Please restate the entries verbatim. The copy should hold no pictures.

Collected data:
_____

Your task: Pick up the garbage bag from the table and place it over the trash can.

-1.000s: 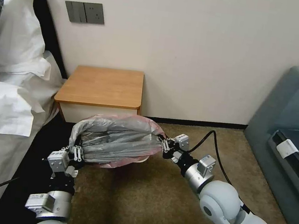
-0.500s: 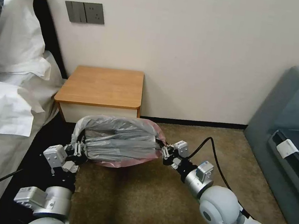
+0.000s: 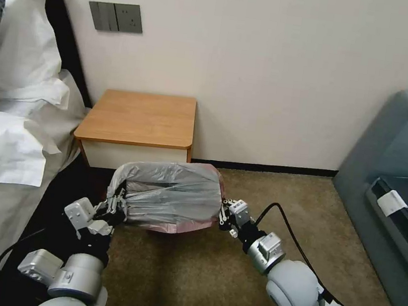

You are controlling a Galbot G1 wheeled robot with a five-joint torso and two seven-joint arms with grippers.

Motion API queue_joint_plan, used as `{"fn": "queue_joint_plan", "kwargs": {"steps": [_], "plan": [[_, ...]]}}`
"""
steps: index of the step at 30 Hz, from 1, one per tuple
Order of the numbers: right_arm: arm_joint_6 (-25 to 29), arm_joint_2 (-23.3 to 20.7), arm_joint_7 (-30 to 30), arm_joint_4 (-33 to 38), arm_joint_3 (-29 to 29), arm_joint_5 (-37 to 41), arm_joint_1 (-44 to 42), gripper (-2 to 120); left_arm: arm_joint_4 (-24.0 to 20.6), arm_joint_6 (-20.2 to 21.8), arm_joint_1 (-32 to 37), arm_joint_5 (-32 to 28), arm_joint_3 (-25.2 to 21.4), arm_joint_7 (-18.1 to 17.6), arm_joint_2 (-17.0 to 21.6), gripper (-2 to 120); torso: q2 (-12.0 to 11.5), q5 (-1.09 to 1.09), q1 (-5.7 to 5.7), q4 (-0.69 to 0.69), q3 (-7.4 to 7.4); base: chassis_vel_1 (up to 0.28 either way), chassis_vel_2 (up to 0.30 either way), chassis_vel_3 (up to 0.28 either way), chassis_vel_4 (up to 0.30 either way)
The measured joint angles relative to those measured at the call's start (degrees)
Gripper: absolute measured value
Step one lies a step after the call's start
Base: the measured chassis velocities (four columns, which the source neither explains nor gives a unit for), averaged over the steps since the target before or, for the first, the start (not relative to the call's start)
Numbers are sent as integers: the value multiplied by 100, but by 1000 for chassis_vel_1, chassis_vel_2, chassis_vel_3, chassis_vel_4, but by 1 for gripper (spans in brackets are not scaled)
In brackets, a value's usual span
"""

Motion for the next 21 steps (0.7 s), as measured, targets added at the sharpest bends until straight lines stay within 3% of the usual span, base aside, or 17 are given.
{"fn": "queue_joint_plan", "kwargs": {"steps": [10,18,19,21], "plan": [[411,96,-53,-239,25,-744,46,0,-2,26,-22,25,-14,33,-4,12,0,1,0,0,0,0,0,0,0],[446,106,3,5,280,-962,-146,25,218,-100,-107,94,-174,80,9,12,0,0,0,0,0,0,0,0,0],[447,93,54,102,364,-1018,-243,33,288,-137,-124,128,-211,103,27,11,0,0,0,0,0,0,0,0,0],[438,86,82,158,410,-1049,-291,35,321,-158,-130,150,-225,115,40,11,0,0,0,0,0,0,0,0,0]]}}
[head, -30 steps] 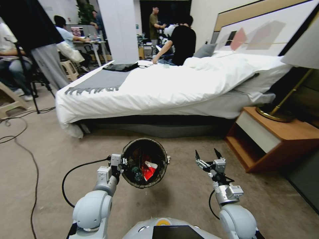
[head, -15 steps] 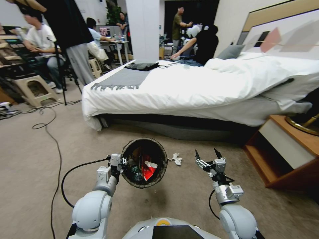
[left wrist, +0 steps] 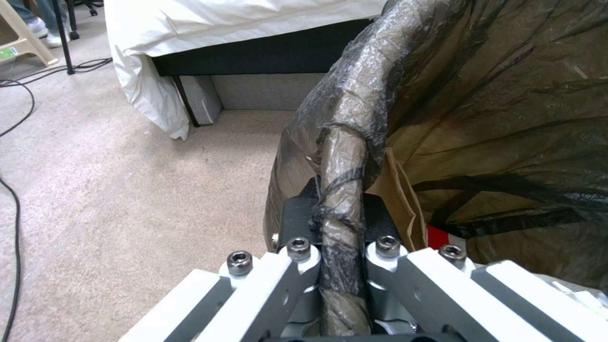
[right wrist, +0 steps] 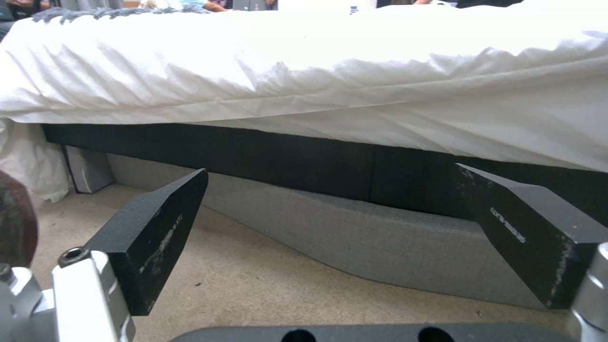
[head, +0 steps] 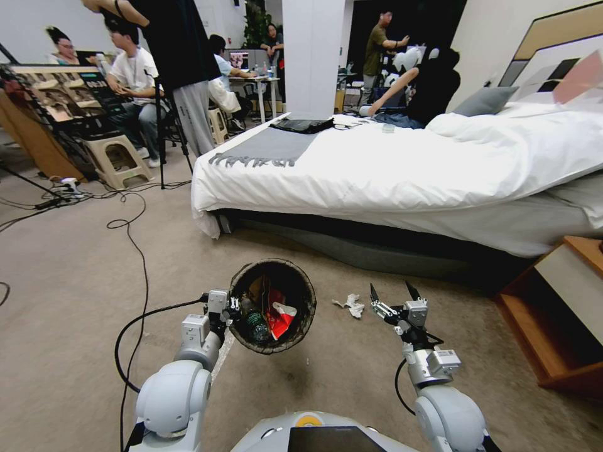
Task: Pick up the trash bin, then pick up the garbage from the floor and place it into the trash bin.
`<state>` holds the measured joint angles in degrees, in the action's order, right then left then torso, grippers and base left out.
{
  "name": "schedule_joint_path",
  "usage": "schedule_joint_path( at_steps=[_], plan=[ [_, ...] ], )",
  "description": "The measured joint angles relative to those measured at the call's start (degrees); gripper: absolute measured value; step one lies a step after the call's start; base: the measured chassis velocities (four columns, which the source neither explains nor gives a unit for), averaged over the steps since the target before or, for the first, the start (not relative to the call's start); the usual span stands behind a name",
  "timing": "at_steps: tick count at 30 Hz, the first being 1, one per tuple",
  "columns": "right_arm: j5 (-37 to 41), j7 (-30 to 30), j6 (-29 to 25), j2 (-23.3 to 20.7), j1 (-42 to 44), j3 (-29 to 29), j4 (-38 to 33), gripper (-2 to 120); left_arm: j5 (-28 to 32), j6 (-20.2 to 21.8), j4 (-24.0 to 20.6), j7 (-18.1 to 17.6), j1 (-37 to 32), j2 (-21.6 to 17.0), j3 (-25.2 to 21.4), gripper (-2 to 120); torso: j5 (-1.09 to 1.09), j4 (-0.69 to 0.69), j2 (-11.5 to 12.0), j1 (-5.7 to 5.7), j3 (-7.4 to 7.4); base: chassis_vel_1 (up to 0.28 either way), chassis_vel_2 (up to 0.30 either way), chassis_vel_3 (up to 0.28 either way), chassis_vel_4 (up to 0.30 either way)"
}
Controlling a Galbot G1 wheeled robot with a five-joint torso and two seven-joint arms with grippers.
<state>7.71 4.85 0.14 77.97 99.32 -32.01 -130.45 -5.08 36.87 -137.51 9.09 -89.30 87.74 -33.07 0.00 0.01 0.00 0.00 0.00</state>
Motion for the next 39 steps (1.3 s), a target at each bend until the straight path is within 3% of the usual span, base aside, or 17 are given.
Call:
schedule_joint_path(
  at_steps=[39],
  plan=[
    [-0.2, 1.5, 1.0, 0.0, 0.1, -0.2, 0.5, 100, -0.4, -0.1, 0.0, 0.0, -0.2, 0.0, 0.3, 1, 0.0, 0.0, 0.0, 0.0, 0.0, -0.022, 0.02, 0.025, -0.021]
  ],
)
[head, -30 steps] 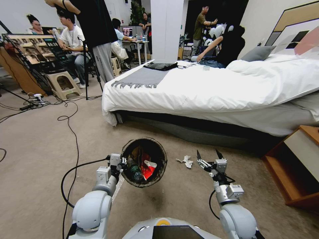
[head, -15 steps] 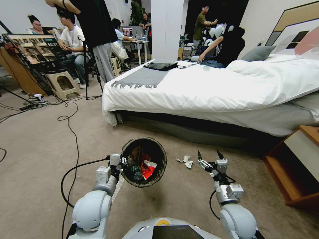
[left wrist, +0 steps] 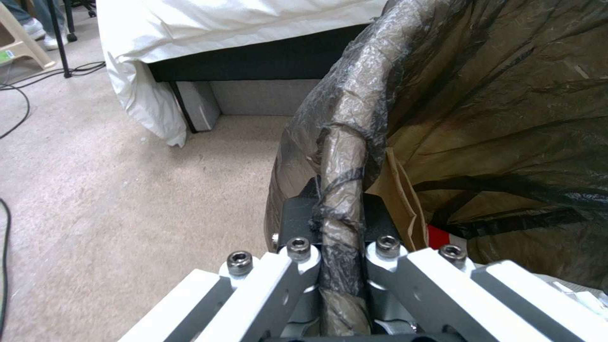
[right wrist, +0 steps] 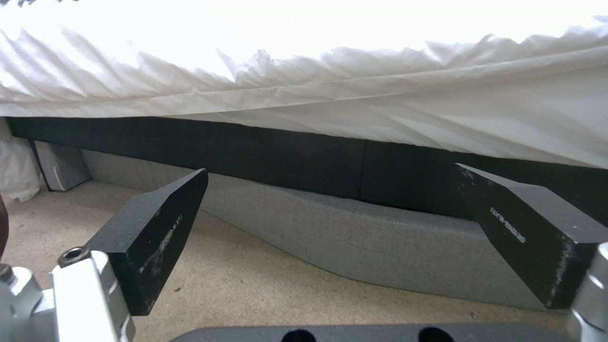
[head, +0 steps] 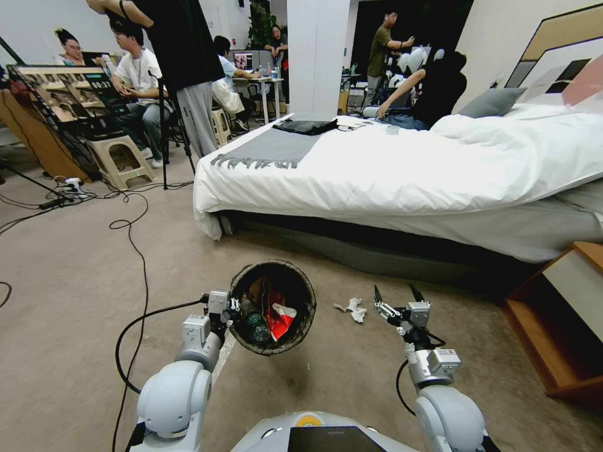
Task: Pick up the trash bin, then pick up the garbage from the floor and place it into the trash bin.
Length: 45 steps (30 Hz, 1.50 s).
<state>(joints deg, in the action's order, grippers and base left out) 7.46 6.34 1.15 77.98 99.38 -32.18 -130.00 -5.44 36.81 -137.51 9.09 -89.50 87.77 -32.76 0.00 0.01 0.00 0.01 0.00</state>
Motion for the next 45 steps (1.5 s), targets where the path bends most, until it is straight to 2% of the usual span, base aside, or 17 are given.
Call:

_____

▶ **Your solution**:
Your task: Pick up the garbage bag from the table and place it over the trash can.

-1.000s: 
-0.500s: 
+0.000s: 

You are controlling a Galbot G1 wheeled robot with a five-joint torso and two seven-joint arms with grippers.

Motion API queue_joint_plan, used as `{"fn": "queue_joint_plan", "kwargs": {"steps": [_], "plan": [[_, ...]]}}`
"""
steps: index of the step at 30 Hz, from 1, one per tuple
Order of the numbers: right_arm: arm_joint_6 (-25 to 29), arm_joint_2 (-23.3 to 20.7), arm_joint_7 (-30 to 30), arm_joint_4 (-33 to 38), arm_joint_3 (-29 to 29), arm_joint_5 (-37 to 41), arm_joint_1 (-44 to 42), gripper (-2 to 120); left_arm: arm_joint_4 (-24.0 to 20.6), arm_joint_6 (-20.2 to 21.8), arm_joint_1 (-32 to 37), arm_joint_5 (-32 to 28), arm_joint_3 (-25.2 to 21.4), arm_joint_7 (-18.1 to 17.6), arm_joint_2 (-17.0 to 21.6), gripper (-2 to 120); torso: q2 (-12.0 to 11.5), q5 (-1.09 to 1.09), q1 (-5.7 to 5.7), q4 (-0.69 to 0.69), q3 (-7.4 to 7.4); base: chassis_vel_1 (up to 0.28 either way), chassis_vel_2 (up to 0.30 either way), chassis_vel_3 (up to 0.28 either way), chassis_vel_4 (up to 0.30 either way)
The measured joint angles relative to those measured at the call's start (degrees)
Gripper: absolute measured value
Step one lies a step after the call's start
Base: the measured chassis velocities (four columns, which the source neither explains nor gives a unit for), averaged over the steps since the target before or, for the first, the start (not relative to the call's start)
Numbers are sent as integers: the value multiplied by 100, but by 1000 for chassis_vel_1, chassis_vel_2, chassis_vel_3, chassis_vel_4, but by 1 for gripper (spans in brackets are not scaled)
In brackets, a value's usual span
"""

Motion for the next 21 steps (0.7 s), as measured, targets added at the sharpest bends until straight lines stay within 3% of the usual span, base aside, or 17 are given.
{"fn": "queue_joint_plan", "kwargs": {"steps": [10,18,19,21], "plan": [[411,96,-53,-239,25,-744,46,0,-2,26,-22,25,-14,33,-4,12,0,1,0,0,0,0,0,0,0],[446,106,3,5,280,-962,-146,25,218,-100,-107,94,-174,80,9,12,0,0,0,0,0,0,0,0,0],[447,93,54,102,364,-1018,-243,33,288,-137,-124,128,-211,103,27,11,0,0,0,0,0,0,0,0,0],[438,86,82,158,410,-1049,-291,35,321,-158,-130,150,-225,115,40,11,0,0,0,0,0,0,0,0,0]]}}
[head, -30 steps] 
[head, -15 steps] 
[left wrist, +0 steps] 
[right wrist, +0 steps] 
[head, +0 steps] 
Task: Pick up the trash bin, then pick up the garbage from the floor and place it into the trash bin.
`<state>` holds the measured joint angles in degrees, in the action's order, right then left then torso, grippers and base left out.
{
  "name": "schedule_joint_path",
  "usage": "schedule_joint_path( at_steps=[_], plan=[ [_, ...] ], )",
  "description": "The measured joint angles relative to those measured at the call's start (degrees); gripper: absolute measured value; step one lies a step after the call's start; base: the measured chassis velocities (four columns, which the source neither explains nor gives a unit for), averaged over the steps since the target before or, for the first, the start (not relative to the call's start); the usual span stands behind a name",
  "timing": "at_steps: tick count at 30 Hz, the first being 1, one per tuple",
  "columns": "right_arm: j5 (-37 to 41), j7 (-30 to 30), j6 (-29 to 25), j2 (-23.3 to 20.7), j1 (-42 to 44), j3 (-29 to 29), j4 (-38 to 33), gripper (-2 to 120); left_arm: j5 (-28 to 32), j6 (-20.2 to 21.8), j4 (-24.0 to 20.6), j7 (-18.1 to 17.6), j1 (-37 to 32), j2 (-21.6 to 17.0), j3 (-25.2 to 21.4), gripper (-2 to 120); torso: j5 (-1.09 to 1.09), j4 (-0.69 to 0.69), j2 (-11.5 to 12.0), j1 (-5.7 to 5.7), j3 (-7.4 to 7.4); base: chassis_vel_1 (up to 0.28 either way), chassis_vel_2 (up to 0.30 either way), chassis_vel_3 (up to 0.28 either way), chassis_vel_4 (up to 0.30 either way)"
}
Controlling a Galbot G1 wheeled robot with a five-joint torso and two seven-joint arms with grippers.
<state>7.71 4.85 0.14 77.97 99.32 -32.01 -130.45 -5.08 36.87 -137.51 9.09 -89.30 87.74 -33.07 0.00 0.01 0.00 0.00 0.00</state>
Motion for the next 39 steps (1.3 s), a target at each bend until the straight path is within 3% of the usual span, base aside, or 17 are given.
Call:
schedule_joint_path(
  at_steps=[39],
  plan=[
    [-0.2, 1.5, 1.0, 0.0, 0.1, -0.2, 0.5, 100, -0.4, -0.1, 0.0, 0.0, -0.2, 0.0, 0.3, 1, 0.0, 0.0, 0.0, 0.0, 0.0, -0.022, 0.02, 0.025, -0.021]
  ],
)
[head, -30 steps] 
[head, -15 steps] 
[left wrist, +0 steps] 
[right wrist, +0 steps] 
[head, +0 steps] 
Task: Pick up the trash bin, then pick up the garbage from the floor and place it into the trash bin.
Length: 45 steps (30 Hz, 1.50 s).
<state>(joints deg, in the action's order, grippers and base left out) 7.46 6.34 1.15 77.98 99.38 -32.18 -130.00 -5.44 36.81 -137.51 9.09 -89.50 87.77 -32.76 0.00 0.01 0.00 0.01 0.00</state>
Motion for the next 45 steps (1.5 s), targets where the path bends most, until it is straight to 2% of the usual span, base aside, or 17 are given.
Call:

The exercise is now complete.